Все это чрезвычайно возбуждало мое любопытство, которое усиливалось еще более, когда, если разговор продолжался, говорившие часто, склонясь друг к другу головами, начинали о чем-то таинственно шептаться, причем из отдельных, долетавших до меня отрывочных фраз, я мог догадаться, что дело шло все о том же бароне, а также о каких-то музыкальных часах и уроках. На лице Дюпорта всегда появлялась при этом саркастическая улыбка, и когда все остальные на него нападали, то он защищался очень слабо и, не будучи в состоянии подавить приступа смеха, обыкновенно завершал разговор тем, что, схватив скрипку и начав ее настраивать, говорил громко: "Все-таки он прекрасный человек!"
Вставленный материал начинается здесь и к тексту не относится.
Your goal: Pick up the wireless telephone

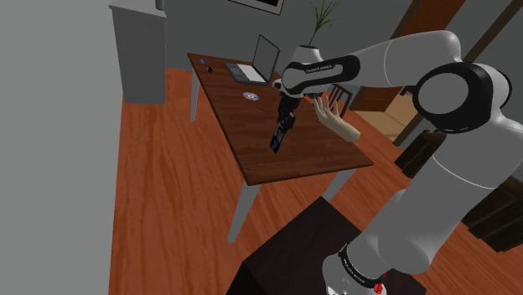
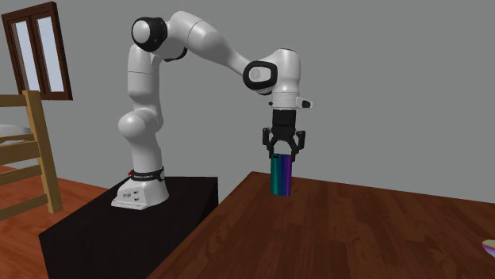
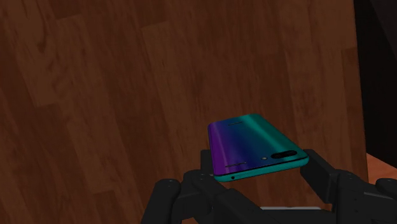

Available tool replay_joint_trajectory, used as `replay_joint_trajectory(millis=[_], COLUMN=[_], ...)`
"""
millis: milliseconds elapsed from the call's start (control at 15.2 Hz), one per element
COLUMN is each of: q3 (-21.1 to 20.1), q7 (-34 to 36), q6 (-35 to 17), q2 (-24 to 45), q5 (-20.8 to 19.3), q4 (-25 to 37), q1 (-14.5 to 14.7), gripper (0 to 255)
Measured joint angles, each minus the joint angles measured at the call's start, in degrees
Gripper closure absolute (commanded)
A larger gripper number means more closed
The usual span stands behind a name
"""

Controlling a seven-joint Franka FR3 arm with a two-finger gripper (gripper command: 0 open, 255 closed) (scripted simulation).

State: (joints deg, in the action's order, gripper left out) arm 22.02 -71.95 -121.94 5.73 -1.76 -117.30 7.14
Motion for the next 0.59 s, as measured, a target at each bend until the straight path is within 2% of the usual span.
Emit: replay_joint_trajectory(millis=[330,594], q3=[0.00,0.00], q7=[0.01,0.20], q6=[-0.02,2.20], q2=[-0.02,-0.89], q5=[-0.01,-0.36], q4=[-0.03,1.30], q1=[0.01,0.11], gripper=[255,255])
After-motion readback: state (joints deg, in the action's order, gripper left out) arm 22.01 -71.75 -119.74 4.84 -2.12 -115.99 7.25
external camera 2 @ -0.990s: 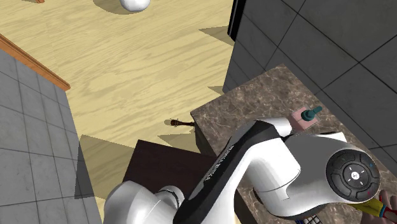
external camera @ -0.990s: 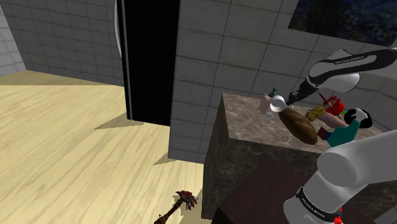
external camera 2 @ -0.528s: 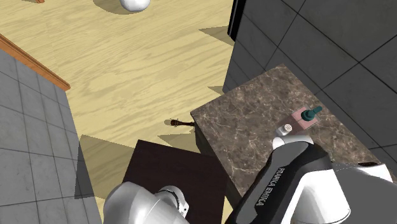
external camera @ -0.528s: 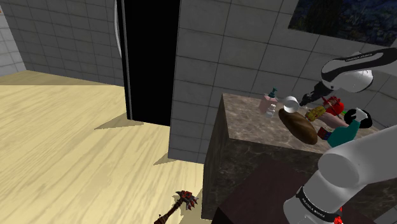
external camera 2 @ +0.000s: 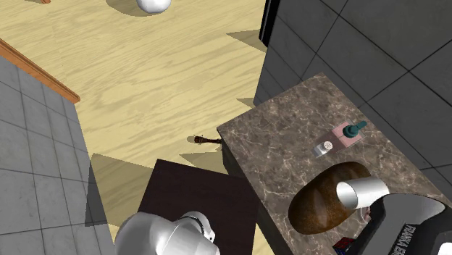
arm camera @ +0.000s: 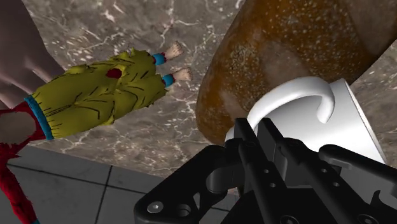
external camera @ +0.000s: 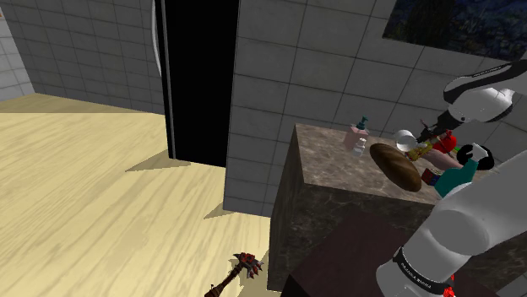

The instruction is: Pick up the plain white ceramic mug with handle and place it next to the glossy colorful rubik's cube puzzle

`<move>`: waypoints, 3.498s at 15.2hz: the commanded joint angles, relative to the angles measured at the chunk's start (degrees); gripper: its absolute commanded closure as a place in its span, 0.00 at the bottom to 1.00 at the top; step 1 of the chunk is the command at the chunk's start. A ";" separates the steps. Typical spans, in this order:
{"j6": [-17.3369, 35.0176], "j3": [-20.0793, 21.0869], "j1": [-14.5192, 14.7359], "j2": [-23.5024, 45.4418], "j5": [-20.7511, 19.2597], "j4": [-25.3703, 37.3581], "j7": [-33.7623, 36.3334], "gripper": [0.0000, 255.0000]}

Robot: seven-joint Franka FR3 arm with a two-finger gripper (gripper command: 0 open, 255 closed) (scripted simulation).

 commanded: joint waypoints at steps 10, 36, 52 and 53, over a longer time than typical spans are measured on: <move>-9.74 -50.53 43.62 -7.00 -5.29 24.74 -7.05 1.00; 6.28 -41.13 23.69 -24.93 13.52 4.78 -16.86 0.00; 8.70 -42.38 26.76 -25.80 13.53 4.78 -16.43 1.00; 8.56 -42.44 26.74 -25.81 13.48 4.91 -16.45 1.00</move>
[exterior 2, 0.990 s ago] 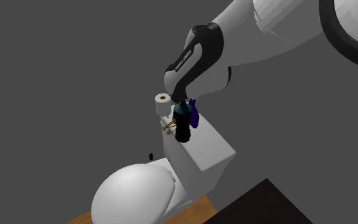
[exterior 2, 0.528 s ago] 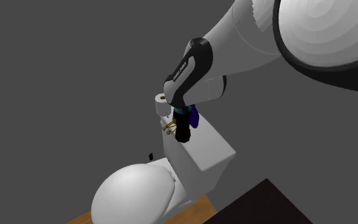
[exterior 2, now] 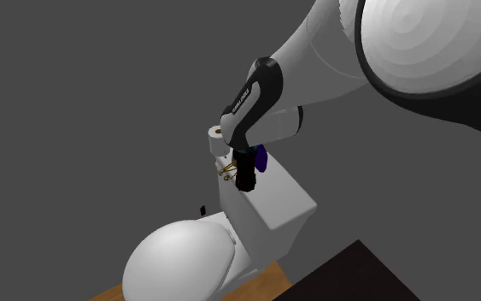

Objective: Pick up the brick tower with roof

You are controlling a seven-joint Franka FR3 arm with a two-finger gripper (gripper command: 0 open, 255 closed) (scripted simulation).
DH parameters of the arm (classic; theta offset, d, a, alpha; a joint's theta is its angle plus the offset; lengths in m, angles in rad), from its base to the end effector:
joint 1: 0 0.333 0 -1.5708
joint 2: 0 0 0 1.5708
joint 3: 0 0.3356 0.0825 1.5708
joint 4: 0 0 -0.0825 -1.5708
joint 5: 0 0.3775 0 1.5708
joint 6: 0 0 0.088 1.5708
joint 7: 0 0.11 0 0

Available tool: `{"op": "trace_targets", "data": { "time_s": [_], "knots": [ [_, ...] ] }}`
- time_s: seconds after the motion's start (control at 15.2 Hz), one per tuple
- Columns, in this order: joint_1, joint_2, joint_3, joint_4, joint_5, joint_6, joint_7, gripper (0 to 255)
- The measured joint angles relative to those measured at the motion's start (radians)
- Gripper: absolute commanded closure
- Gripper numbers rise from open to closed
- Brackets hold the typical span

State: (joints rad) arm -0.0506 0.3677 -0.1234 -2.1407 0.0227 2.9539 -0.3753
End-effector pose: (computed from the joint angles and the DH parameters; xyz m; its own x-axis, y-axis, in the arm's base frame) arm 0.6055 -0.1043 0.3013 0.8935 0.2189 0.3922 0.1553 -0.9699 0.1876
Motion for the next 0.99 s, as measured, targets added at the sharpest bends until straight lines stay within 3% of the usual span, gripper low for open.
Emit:
{"op": "trace_targets", "data": {
  "time_s": [0.4, 0.99],
  "knots": [
    [0.000, -0.003, 0.000, 0.000, 0.000, -0.005, 0.000, 255],
    [0.015, -0.089, -0.017, 0.008, -0.019, -0.099, 0.012, 255]
  ]
}}
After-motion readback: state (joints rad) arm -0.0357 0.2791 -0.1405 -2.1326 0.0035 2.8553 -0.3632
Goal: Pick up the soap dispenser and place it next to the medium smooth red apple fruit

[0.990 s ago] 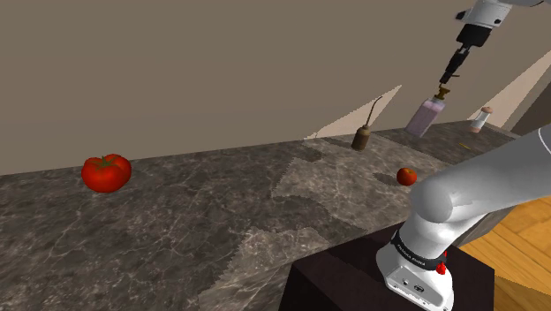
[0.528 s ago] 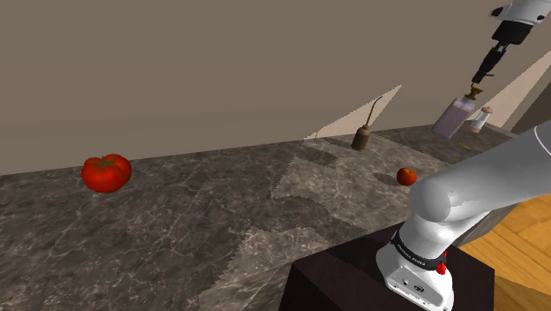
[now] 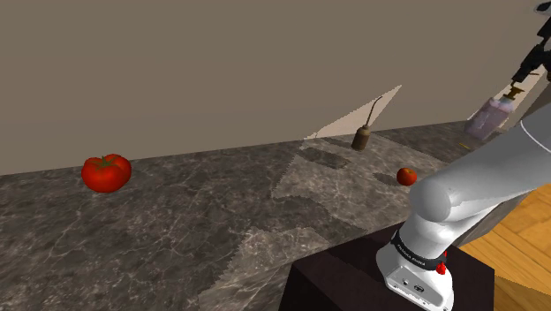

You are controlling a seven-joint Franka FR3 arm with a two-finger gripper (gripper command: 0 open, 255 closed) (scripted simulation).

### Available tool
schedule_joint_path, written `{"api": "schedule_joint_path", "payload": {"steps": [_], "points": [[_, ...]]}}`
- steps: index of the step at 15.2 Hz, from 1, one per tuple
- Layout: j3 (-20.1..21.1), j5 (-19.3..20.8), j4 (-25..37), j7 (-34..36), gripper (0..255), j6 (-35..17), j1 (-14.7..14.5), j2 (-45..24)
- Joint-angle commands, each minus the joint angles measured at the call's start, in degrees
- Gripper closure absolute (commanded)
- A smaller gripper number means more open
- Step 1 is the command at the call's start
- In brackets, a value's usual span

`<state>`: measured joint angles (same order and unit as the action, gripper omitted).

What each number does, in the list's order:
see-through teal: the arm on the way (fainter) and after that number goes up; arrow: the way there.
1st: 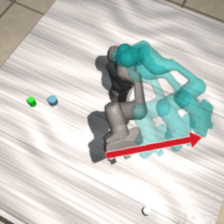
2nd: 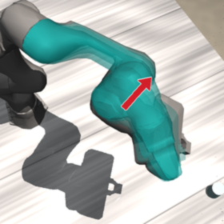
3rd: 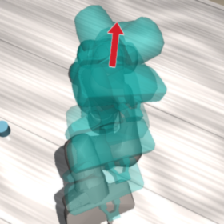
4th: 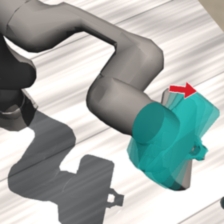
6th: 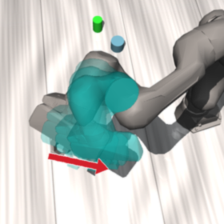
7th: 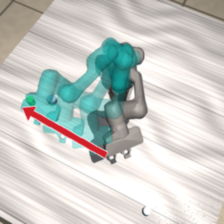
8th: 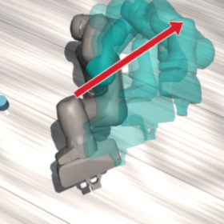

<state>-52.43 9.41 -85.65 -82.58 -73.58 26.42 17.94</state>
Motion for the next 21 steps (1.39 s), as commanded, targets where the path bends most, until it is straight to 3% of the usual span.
{"api": "schedule_joint_path", "payload": {"steps": [1, 10, 21], "points": [[-7.46, -2.46, 5.21, -6.74, 255, 1.46, -0.97, -4.61], [-2.7, 1.77, -6.38, -3.32, 255, -5.76, 1.41, 1.65], [-1.08, 4.51, -17.89, -1.39, 255, -13.99, 3.49, 5.82]]}}
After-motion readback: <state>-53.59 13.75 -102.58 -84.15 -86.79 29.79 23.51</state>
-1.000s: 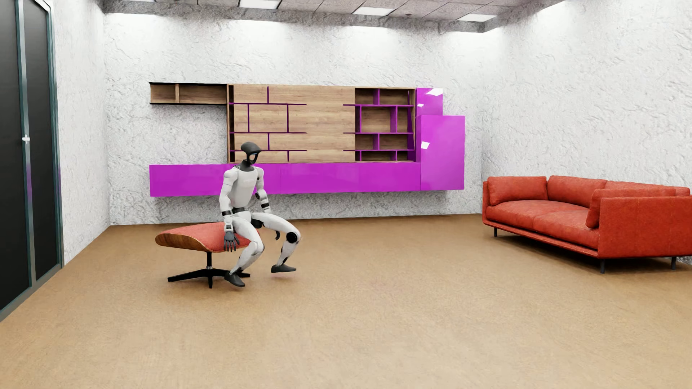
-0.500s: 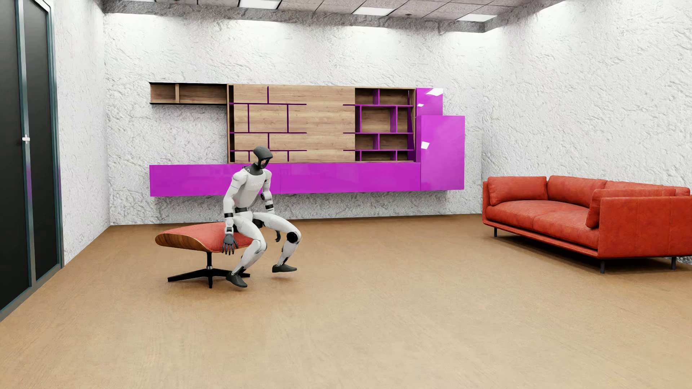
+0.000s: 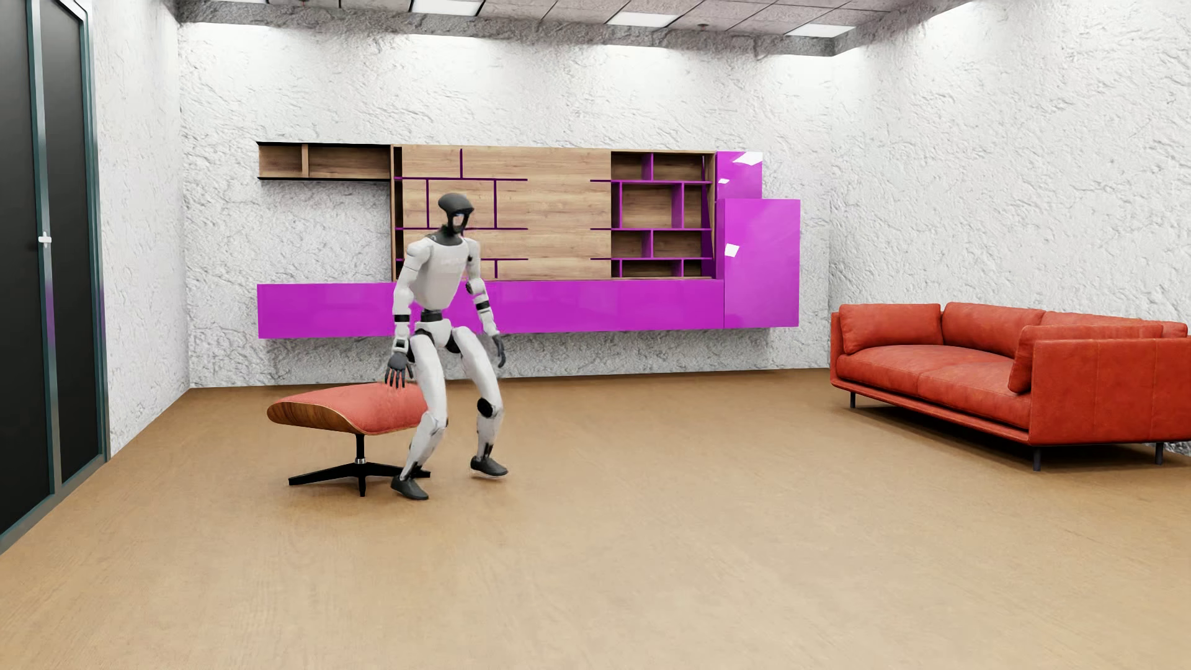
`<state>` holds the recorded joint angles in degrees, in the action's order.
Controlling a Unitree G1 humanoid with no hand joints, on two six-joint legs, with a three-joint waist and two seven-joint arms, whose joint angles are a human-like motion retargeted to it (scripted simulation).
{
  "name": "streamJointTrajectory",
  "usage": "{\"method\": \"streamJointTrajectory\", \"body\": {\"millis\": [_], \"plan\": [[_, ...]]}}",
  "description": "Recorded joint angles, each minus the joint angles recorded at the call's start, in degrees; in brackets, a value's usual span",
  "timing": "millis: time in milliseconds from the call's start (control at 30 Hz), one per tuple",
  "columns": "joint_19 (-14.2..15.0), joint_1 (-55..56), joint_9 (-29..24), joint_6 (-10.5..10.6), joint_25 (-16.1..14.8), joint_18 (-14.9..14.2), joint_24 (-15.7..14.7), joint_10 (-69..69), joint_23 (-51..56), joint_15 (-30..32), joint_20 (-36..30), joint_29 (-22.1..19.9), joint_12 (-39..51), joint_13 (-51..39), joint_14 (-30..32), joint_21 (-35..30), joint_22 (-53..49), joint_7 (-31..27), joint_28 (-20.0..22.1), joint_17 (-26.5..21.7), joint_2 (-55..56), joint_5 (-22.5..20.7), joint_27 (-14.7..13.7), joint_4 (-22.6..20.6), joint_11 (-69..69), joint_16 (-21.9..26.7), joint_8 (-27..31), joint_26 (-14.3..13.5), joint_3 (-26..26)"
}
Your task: Rise from the chair
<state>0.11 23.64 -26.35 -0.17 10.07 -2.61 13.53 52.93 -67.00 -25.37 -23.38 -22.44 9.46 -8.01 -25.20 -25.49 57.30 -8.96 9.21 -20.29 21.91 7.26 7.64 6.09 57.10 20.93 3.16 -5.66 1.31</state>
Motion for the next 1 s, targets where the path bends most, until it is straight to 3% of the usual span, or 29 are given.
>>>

Я не мог, наконец, удержаться и, рискуя получить суровый отказ, робко попросил однажды моего учителя сделать мне когда-нибудь честь и взять меня с собой на музыкальный вечер барона.

Гаак смерил меня взглядом от головы до ног. Я уже ожидал бури, но, однако, вместо того он только как-то странно засмеялся и сказал: "Ну хорошо! Ты действительно можешь многому научиться у барона. Я поговорю с ним о тебе и почти уверен, что он не откажет тебе в позволении прийти; он вообще любит иметь дело с молодыми учениками".

Вскоре после того проиграл я однажды с Гааком несколько очень трудных скрипичных дуэтов. Он, казалось, остался доволен и, положив скрипку в сторону, сказал: "Ну, Карл! Надень сегодня вечером твое праздничное платье, шелковые чулки и приходи ко мне. Мы отправимся вместе к барону Б***. Сегодня у него будет очень немного приглашенных, и я воспользуюсь этим случаем, чтоб тебя представить".

Сердце во мне сильно забилось от радости, и я, сам не зная почему, ожидал, что увижу или услышу что-нибудь крайне интересное.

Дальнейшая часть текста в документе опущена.